Use for the repeated file-backed temp sqlite setup in tests.

  • Only constructs (SessionLocal, engine, tmpfile) from the repeated block.
  • Does not patch modules and does not clean up the temp file.
  • The caller must bind SessionLocal explicitly onto whatever module the code under test reads, and must keep the returned objects alive.
  • Do not use it as a general DB fixture framework.

tests.helpers.db_stubs.make_core_db_stub

Use for small import-time core.database stubs with a placeholder SessionLocal.

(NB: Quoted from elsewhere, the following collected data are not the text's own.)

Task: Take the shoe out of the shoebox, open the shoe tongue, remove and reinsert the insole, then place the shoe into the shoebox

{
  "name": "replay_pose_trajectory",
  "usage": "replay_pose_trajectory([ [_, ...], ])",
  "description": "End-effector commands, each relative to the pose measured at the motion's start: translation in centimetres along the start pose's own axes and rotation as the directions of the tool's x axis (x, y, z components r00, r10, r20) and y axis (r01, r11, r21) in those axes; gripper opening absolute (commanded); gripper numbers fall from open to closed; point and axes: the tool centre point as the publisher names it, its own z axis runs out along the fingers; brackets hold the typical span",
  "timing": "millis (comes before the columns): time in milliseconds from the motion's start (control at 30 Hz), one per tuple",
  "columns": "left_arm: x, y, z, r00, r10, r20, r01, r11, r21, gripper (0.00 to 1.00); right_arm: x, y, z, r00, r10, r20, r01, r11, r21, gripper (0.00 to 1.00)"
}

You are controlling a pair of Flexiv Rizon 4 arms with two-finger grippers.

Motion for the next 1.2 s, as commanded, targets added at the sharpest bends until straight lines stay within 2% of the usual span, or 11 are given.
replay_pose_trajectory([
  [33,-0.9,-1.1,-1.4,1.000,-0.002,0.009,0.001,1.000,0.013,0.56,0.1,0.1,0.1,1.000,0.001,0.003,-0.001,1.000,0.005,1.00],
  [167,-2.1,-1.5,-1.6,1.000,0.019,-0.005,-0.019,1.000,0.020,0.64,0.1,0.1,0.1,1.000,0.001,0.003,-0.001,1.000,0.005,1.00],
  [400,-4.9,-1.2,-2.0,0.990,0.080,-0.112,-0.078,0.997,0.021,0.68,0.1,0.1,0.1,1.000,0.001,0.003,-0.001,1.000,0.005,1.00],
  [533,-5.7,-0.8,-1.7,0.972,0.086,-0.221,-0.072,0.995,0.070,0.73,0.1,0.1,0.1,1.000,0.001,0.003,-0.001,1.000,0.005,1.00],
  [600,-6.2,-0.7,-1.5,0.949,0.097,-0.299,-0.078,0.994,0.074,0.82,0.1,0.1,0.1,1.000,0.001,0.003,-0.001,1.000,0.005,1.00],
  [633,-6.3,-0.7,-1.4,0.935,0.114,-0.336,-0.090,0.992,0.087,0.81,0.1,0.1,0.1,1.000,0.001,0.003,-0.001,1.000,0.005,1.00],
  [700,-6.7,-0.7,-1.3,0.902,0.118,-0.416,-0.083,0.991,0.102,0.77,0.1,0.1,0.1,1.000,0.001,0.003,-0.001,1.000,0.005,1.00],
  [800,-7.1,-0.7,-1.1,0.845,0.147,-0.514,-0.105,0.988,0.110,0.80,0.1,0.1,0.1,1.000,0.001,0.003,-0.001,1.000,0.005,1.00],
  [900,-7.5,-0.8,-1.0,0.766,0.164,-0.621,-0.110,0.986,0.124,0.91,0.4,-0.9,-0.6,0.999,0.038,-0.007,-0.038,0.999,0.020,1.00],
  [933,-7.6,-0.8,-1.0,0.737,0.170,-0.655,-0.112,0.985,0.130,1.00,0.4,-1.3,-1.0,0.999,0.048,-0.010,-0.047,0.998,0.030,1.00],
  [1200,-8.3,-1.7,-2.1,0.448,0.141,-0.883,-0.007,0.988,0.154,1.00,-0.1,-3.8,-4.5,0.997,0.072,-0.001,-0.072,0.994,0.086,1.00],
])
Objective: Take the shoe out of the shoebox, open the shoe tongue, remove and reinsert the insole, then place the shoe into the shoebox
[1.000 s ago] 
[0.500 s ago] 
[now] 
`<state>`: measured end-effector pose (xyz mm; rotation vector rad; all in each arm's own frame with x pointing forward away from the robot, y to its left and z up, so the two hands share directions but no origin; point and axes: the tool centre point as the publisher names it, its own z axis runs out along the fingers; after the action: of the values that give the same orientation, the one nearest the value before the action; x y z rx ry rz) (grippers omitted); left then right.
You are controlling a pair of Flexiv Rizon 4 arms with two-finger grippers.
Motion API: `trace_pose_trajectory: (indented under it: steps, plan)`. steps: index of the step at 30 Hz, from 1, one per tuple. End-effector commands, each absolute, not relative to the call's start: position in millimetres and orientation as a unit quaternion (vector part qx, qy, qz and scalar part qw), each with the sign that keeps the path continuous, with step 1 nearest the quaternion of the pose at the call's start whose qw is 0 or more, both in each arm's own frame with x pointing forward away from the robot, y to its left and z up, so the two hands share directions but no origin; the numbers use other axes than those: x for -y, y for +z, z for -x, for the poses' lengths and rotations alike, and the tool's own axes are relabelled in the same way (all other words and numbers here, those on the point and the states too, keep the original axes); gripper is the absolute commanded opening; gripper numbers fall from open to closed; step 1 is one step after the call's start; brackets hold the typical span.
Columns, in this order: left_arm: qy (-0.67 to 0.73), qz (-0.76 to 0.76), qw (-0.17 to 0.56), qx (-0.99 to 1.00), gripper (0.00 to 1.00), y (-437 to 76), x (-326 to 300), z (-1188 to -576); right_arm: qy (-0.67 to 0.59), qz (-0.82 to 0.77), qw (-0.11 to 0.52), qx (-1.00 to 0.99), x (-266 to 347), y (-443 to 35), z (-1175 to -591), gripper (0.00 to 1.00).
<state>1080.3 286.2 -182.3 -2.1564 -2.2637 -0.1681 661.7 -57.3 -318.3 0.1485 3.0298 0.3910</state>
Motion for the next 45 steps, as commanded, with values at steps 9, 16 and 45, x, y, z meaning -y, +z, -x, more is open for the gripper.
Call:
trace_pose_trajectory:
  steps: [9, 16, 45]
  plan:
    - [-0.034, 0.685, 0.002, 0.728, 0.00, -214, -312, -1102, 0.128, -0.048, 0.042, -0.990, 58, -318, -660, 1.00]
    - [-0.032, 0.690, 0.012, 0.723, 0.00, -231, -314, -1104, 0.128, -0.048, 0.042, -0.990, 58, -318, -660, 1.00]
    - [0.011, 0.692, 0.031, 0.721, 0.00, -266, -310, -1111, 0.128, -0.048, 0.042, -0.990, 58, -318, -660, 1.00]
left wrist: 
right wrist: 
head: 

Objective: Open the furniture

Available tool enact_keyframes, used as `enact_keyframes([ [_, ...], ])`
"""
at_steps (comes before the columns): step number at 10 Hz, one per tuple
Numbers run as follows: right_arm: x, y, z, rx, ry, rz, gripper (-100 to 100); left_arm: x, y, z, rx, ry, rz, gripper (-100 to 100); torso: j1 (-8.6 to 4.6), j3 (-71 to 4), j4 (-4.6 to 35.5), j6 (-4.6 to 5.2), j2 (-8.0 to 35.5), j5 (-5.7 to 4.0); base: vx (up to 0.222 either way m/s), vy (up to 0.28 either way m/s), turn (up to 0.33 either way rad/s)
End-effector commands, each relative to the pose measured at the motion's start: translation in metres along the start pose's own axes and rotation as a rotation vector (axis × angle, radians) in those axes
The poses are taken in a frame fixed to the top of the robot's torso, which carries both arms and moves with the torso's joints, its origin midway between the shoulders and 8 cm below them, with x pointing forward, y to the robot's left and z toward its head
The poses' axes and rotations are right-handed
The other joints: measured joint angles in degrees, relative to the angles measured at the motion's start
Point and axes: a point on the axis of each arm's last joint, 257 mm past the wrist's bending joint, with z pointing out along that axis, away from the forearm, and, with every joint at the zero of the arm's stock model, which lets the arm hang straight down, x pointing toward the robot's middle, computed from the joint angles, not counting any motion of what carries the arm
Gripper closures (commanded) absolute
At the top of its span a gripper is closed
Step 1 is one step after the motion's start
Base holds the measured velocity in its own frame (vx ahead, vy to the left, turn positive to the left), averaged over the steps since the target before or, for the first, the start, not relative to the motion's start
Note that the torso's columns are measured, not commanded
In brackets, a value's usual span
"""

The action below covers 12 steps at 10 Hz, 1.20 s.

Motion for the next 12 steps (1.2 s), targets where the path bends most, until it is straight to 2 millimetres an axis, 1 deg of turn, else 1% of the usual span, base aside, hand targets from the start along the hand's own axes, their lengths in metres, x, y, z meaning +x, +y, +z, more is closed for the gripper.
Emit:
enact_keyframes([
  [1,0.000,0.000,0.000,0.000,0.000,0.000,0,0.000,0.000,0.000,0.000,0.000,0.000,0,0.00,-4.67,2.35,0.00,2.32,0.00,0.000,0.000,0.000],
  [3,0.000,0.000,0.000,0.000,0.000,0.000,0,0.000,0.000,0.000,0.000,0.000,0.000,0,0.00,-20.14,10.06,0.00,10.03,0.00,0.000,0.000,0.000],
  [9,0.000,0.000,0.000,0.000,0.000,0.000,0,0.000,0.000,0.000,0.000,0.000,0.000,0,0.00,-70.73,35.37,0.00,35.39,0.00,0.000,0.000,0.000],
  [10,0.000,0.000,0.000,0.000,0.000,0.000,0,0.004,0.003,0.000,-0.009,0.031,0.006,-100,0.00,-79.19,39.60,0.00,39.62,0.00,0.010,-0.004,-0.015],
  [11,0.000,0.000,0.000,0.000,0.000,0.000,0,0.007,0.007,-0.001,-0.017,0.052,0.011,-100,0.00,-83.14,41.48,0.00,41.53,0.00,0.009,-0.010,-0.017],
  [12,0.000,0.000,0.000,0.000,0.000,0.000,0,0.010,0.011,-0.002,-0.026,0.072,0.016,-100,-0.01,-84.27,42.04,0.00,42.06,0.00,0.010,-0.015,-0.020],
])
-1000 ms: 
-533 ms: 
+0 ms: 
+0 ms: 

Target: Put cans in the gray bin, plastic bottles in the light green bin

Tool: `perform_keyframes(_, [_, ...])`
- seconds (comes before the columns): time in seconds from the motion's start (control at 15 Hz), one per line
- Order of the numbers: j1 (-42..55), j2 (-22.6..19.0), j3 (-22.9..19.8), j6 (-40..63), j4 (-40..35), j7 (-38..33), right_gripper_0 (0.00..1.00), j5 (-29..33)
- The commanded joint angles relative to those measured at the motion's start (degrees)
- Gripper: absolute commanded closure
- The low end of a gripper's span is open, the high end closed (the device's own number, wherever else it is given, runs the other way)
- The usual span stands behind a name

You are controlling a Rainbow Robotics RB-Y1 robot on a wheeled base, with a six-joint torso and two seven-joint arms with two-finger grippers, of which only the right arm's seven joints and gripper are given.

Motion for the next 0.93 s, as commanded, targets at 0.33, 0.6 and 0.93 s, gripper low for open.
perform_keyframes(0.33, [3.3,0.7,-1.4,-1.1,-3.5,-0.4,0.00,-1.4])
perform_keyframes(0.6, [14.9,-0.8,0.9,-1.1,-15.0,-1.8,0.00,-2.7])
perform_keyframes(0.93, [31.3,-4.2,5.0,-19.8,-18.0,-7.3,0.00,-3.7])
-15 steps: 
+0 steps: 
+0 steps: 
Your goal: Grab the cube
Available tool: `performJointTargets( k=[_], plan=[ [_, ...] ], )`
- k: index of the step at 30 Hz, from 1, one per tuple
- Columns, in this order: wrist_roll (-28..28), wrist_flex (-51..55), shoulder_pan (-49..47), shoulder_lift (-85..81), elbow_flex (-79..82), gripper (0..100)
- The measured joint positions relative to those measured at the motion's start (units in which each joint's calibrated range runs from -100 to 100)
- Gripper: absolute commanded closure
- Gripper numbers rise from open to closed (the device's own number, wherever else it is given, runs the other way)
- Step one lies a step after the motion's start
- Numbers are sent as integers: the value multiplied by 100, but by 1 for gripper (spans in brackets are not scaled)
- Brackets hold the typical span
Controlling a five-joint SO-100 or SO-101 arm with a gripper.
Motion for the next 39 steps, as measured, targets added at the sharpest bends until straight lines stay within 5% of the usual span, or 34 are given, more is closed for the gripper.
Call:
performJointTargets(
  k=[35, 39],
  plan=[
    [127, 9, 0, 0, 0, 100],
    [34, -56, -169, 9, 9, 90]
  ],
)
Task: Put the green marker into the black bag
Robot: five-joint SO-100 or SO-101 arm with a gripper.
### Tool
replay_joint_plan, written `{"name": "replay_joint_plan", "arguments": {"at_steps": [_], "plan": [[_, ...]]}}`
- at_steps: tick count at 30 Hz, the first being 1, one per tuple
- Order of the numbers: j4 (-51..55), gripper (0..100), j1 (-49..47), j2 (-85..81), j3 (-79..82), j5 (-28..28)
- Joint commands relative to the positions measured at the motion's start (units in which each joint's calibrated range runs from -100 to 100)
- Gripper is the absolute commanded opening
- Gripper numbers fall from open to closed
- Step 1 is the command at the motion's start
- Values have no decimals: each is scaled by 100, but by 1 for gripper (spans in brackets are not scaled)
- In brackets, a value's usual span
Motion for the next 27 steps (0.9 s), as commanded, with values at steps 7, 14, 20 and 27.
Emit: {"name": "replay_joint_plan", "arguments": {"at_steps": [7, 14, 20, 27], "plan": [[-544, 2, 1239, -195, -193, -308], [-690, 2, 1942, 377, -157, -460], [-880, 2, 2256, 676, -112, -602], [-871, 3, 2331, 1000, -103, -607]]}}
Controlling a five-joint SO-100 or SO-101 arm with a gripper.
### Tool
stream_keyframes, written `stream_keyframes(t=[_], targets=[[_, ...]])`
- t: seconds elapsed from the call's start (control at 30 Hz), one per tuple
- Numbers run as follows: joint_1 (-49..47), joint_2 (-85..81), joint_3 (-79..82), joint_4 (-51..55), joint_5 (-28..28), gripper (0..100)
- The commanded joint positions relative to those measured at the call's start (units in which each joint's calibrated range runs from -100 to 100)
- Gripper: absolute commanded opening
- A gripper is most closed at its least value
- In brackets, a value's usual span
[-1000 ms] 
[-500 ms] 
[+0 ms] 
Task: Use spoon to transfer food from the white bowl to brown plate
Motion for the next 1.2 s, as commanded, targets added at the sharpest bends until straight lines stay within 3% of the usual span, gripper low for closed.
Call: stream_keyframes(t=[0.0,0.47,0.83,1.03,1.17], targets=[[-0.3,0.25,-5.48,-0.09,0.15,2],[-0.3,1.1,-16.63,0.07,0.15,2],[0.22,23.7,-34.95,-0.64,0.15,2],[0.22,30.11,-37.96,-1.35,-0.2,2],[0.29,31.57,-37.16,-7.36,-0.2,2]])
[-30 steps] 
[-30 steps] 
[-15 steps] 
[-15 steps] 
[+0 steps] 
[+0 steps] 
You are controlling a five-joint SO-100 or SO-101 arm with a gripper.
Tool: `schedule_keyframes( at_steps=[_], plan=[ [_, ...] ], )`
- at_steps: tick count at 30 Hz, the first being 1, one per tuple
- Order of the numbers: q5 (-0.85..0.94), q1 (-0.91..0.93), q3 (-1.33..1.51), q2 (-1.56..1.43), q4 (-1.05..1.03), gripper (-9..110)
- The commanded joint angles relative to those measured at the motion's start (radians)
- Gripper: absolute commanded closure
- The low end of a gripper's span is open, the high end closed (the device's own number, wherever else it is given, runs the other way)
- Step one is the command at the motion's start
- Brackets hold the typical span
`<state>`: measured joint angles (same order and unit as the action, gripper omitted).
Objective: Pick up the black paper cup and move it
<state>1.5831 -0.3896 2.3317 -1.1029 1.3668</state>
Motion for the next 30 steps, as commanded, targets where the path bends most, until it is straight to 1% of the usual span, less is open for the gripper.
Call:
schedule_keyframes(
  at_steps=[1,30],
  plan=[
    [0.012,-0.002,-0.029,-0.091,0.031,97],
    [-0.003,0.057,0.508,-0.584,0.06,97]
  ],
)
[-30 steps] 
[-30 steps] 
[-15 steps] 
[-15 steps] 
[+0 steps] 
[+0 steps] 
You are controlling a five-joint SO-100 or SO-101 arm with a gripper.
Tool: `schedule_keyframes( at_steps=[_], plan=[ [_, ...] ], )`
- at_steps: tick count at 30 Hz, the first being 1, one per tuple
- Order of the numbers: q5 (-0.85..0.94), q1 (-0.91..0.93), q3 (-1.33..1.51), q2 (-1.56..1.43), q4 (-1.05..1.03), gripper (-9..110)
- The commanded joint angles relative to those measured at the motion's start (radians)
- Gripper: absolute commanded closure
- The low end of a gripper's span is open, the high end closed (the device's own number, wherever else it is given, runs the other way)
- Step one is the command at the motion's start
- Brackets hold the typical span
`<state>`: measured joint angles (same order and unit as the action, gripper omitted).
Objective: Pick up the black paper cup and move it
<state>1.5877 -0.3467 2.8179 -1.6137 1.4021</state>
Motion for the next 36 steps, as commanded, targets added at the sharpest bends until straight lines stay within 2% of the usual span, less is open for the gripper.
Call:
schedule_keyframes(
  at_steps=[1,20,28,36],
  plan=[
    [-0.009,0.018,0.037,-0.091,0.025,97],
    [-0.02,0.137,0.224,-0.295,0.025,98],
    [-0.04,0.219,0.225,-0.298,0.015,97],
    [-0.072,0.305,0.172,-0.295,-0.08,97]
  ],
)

  • Pass model names via models when MagicMock attributes are sufficient.
  • Pass attributes when an import needs exact placeholder values.
  • Set install_core_package=True only when the test also needs a fake parent core module stub.
  • Keep custom fake sessions and route-specific database behavior local.

What not to abstract yet

Some remaining patterns should stay as-is for now rather than being forced into helpers:

  • Large mixed files such as security/review regression files.
  • Broad setup-oriented sys.modules stub installers.
  • One-off custom module patching.
  • Custom DB session, route, and app setup.

Validation expectations

Run validation locally before opening or approving a PR. Practical checks:

  • git diff --check - catch whitespace and conflict-marker errors.
  • python3 -m py_compile <changed files> - confirm changed files compile.
  • Focused pytest on the changed test files.
  • pytest on neighboring or order-sensitive test groups that share import state with the changed files.
  • grep for the old boilerplate when replacing it, to confirm no stragglers remain.
  • A fresh audit worktree when changing the helpers themselves, so stale __pycache__ or import state cannot mask a regression.

Current roadmap

  1. Import-state cleanup - complete.
  2. Document helper conventions (this file).
  3. Pilot the repeated import-time core.database stub helper.
  4. Add further tiny helpers only when the repeated semantics are clear.
  5. Start low-risk file moves only after helper conventions are documented.
  6. Avoid moving high-risk security/route regression files first.